[Records contained in a dataset]
▼

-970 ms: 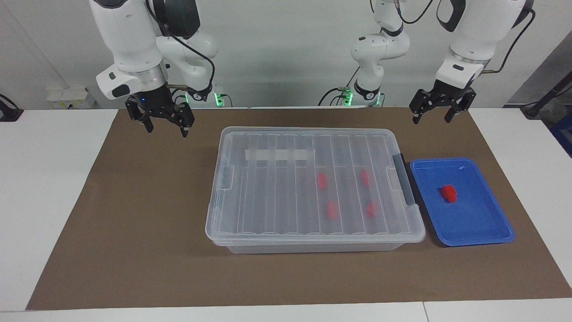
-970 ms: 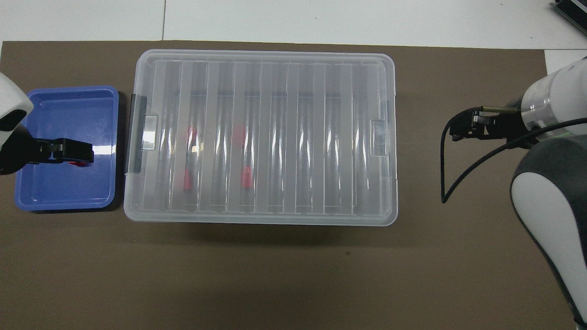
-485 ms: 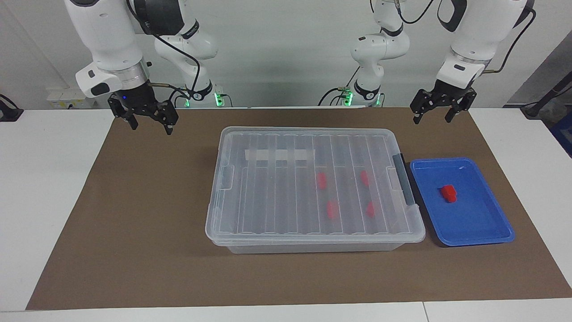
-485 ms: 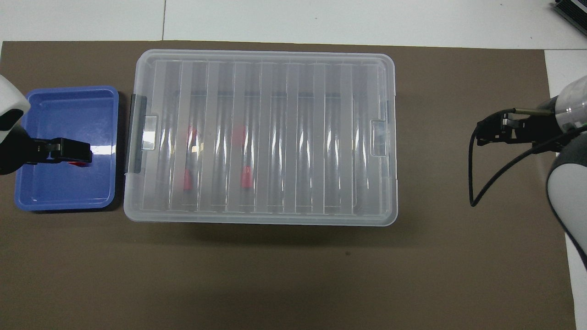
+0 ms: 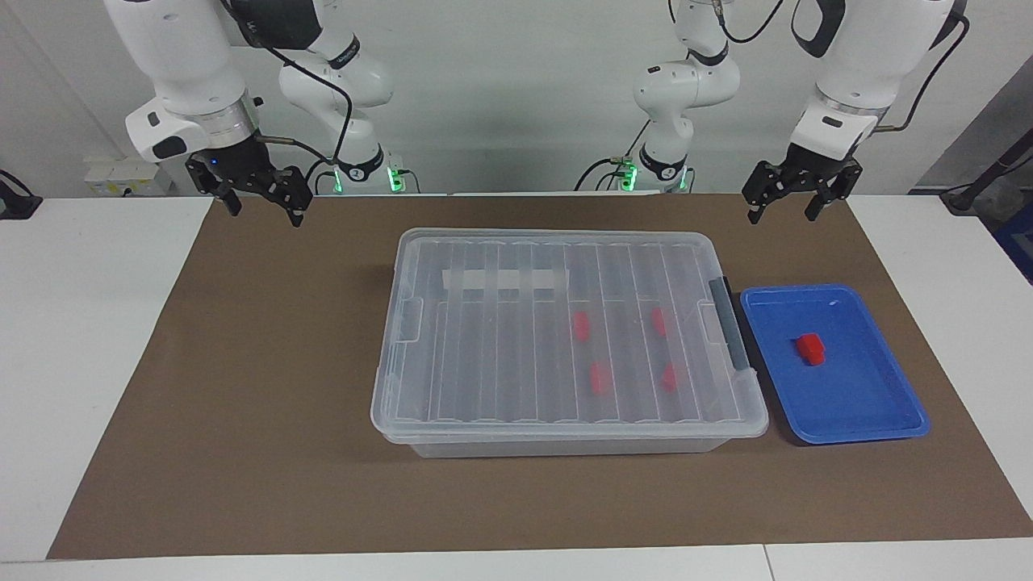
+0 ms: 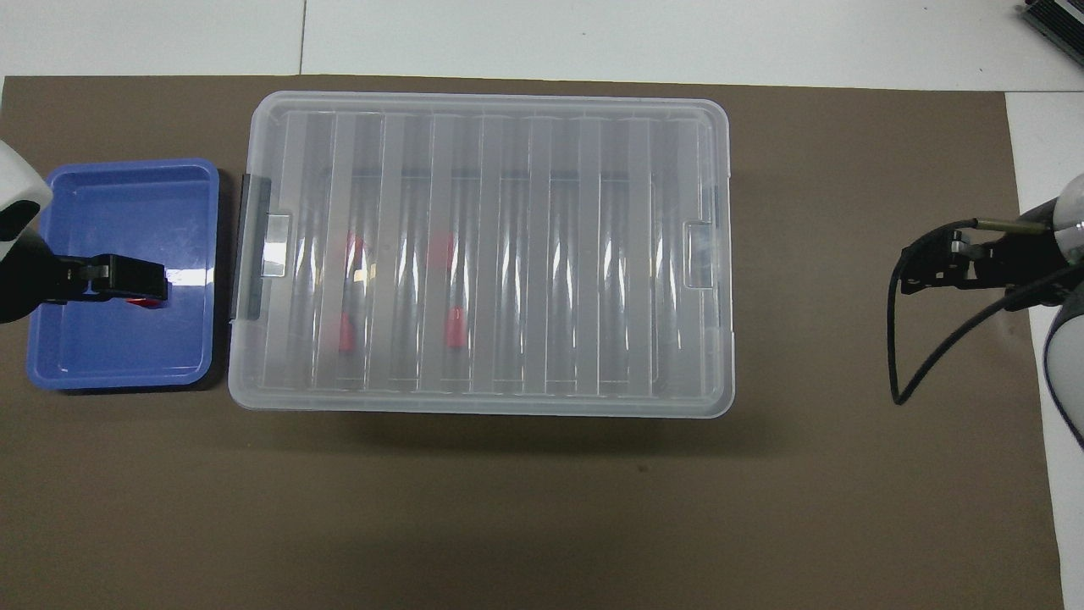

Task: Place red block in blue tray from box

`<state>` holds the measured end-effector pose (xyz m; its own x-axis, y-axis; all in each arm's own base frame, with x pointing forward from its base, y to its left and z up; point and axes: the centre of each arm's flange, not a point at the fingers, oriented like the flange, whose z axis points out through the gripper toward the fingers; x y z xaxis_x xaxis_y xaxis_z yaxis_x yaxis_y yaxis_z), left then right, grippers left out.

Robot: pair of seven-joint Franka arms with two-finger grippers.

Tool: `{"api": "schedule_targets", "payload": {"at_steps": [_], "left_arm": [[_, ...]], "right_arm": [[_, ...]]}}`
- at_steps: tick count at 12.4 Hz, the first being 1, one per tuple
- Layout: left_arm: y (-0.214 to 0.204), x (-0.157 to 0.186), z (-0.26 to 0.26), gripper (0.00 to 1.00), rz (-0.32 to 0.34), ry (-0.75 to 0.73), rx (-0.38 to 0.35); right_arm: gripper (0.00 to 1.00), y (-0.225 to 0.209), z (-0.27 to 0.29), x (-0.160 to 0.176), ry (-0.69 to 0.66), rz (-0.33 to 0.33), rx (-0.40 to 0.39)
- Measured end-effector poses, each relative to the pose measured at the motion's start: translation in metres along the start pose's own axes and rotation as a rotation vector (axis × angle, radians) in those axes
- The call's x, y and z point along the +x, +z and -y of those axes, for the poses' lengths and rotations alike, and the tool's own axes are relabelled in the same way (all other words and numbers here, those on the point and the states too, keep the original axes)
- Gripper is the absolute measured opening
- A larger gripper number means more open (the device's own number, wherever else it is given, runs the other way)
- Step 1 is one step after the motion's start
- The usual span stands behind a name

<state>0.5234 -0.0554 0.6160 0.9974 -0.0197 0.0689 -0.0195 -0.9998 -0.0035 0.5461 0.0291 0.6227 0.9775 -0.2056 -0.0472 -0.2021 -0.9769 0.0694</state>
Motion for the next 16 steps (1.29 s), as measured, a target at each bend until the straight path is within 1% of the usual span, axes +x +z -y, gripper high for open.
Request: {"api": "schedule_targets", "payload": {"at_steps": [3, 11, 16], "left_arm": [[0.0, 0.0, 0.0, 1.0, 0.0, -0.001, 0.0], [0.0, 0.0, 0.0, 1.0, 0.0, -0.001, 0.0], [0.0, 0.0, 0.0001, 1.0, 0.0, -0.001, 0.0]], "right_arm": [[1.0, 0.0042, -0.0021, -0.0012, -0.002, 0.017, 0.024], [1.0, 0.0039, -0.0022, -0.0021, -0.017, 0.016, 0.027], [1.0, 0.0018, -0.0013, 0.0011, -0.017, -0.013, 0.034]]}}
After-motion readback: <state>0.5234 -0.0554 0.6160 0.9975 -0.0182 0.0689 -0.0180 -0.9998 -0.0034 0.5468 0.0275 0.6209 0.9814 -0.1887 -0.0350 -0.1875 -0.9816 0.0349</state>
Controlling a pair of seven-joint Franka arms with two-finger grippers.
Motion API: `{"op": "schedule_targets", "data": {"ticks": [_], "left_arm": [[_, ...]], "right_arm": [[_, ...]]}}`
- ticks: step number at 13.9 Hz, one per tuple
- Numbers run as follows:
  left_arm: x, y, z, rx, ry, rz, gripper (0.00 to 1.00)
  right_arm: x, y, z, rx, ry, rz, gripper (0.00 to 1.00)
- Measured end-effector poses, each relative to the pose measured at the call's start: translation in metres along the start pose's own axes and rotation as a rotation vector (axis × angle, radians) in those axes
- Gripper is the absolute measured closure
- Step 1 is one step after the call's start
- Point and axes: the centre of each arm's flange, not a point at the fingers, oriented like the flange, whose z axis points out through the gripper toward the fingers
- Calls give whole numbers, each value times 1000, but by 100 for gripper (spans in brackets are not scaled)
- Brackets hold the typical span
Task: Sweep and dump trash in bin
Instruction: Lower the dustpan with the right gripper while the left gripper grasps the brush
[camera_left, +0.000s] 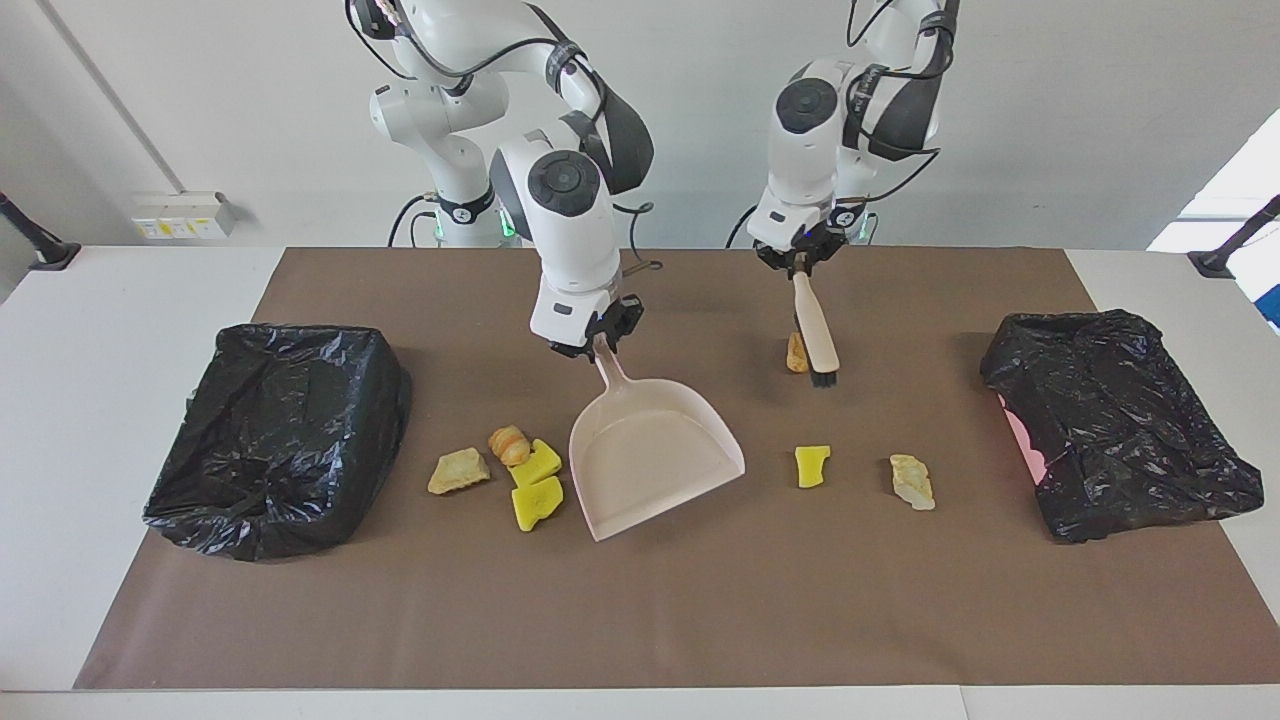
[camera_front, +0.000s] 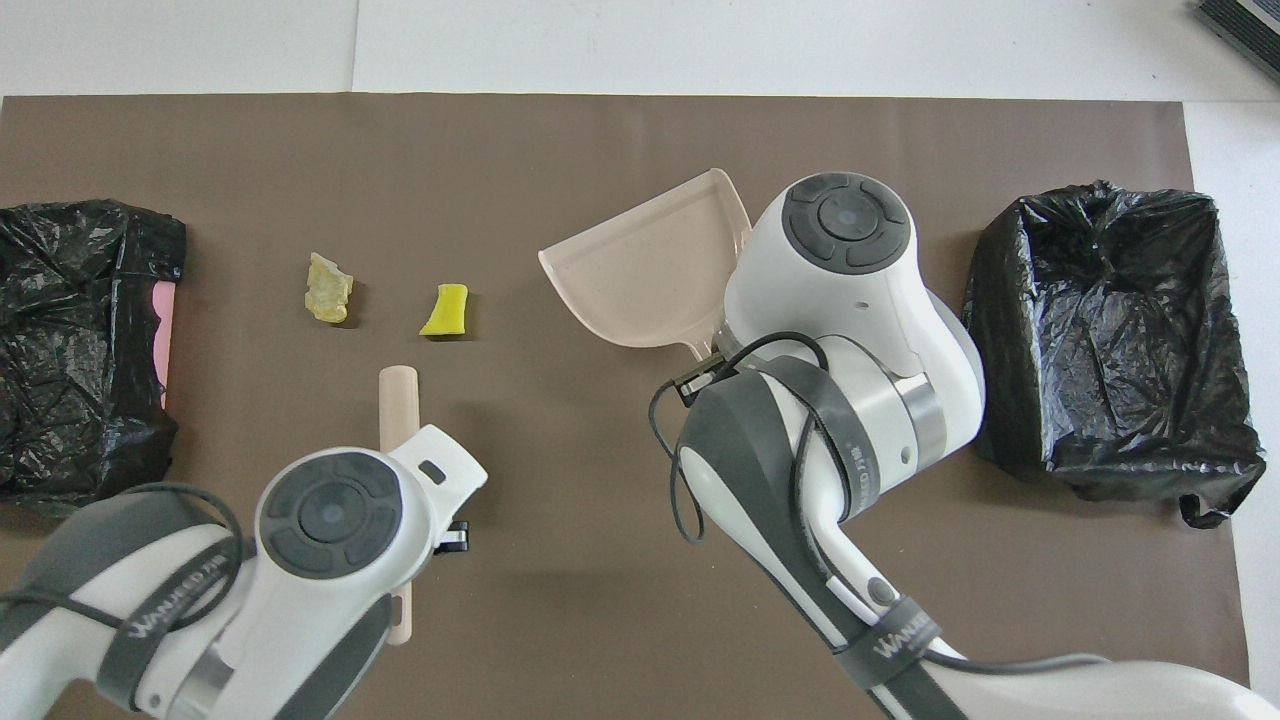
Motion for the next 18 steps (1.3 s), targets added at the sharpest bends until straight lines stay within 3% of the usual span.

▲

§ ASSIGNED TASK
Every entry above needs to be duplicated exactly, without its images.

§ RESPONSE TO THE EXERCISE
-970 ms: 
-970 ms: 
-485 ms: 
-485 ms: 
+0 ms: 
+0 ms: 

Task: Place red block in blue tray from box

`<state>` holds the measured end-effector pose (xyz m; its own x-axis, y-axis; all in each arm's own base frame, with x pointing forward from its base, y to its left and z up; point and axes: the centre of each arm's flange, not a point at the fingers, oriented like the flange, whose z axis points out through the gripper toward the fingers; x y z xaxis_x xaxis_y xaxis_z yaxis_x yaxis_y yaxis_z), left then right, grippers left out.

Robot: pair of seven-joint Franka arms with two-finger grippers.

Tool: `{"api": "schedule_targets", "payload": {"at_steps": [_], "left_arm": [[_, ...]], "right_arm": [[_, ...]]}}`
- at_steps: tick count at 12.4 Hz, the first being 1, one per tuple
- Layout: left_arm: y (-0.214 to 0.204), x (-0.157 to 0.186), z (-0.26 to 0.26), gripper (0.00 to 1.00), rz (-0.32 to 0.34), ry (-0.75 to 0.73), rx (-0.38 to 0.35); right_arm: gripper (0.00 to 1.00), y (-0.225 to 0.209), z (-0.27 to 0.29), x (-0.160 to 0.176), ry (-0.69 to 0.66), rz (-0.33 to 0.33), rx (-0.40 to 0.39)
- Measured end-effector poses, each relative to the pose measured at the motion's start: translation in metres along the start pose's own axes and rotation as a rotation vector (axis × angle, radians) in those axes
- The call's x, y and z point along the +x, +z and -y of those axes, for the poses' lengths and rotations alike, and the tool's own axes are relabelled in the same way (all other words and numbers here, those on the point and the states too, keep the original axes)
- Gripper is the absolute measured opening
- A larger gripper number means more open (the device's own number, wherever else it is given, runs the other way)
- Step 1 is one step after the motion's start
- The usual span stands behind a name

<state>0.5234 -0.0554 0.6160 0.9974 -0.0197 0.0689 -0.0195 -0.9998 -0.0035 0.5461 0.0291 0.6227 0.9775 -0.2056 -0.0472 -0.2021 -0.9769 0.0694</state>
Motion for the next 16 steps (1.29 s), as measured, a target at each bend until the straight path is within 1% of the usual span, axes +x +z -y, gripper high for open.
Request: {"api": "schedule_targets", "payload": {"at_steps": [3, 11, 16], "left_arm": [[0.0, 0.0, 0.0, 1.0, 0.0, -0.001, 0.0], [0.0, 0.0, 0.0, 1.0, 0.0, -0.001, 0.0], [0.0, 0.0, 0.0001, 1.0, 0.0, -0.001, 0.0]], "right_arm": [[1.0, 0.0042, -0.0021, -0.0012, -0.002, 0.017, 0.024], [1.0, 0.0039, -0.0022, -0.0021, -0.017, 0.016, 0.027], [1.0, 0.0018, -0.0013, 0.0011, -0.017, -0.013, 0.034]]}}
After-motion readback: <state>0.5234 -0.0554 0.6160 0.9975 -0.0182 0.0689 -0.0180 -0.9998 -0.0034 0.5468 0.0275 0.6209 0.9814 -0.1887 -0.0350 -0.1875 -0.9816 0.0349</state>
Controlling a pair of seven-joint Franka arms with two-finger grippers.
Motion API: `{"op": "schedule_targets", "data": {"ticks": [_], "left_arm": [[_, ...]], "right_arm": [[_, ...]]}}`
- ticks: step number at 13.9 Hz, one per tuple
- Numbers run as follows:
  left_arm: x, y, z, rx, ry, rz, gripper (0.00 to 1.00)
  right_arm: x, y, z, rx, ry, rz, gripper (0.00 to 1.00)
- Measured end-effector poses, each relative to the pose measured at the call's start: translation in metres along the start pose's own axes and rotation as a rotation vector (axis × angle, radians) in those axes
- Gripper is the absolute measured closure
- Step 1 is one step after the call's start
- Point and axes: the centre of each arm's flange, not a point at the fingers, oriented like the flange, whose z axis points out through the gripper toward the fingers
- Calls give whole numbers, each value times 1000, but by 100 for gripper (spans in brackets are not scaled)
- Brackets hold the typical span
Task: Sweep and dump trash in bin
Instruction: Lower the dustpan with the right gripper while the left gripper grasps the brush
[camera_left, +0.000s] 
[camera_front, +0.000s] 
Motion for the next 18 steps (1.3 s), targets added at the sharpest bends until straight lines stay within 3% of the usual span.

The exercise requires nothing further.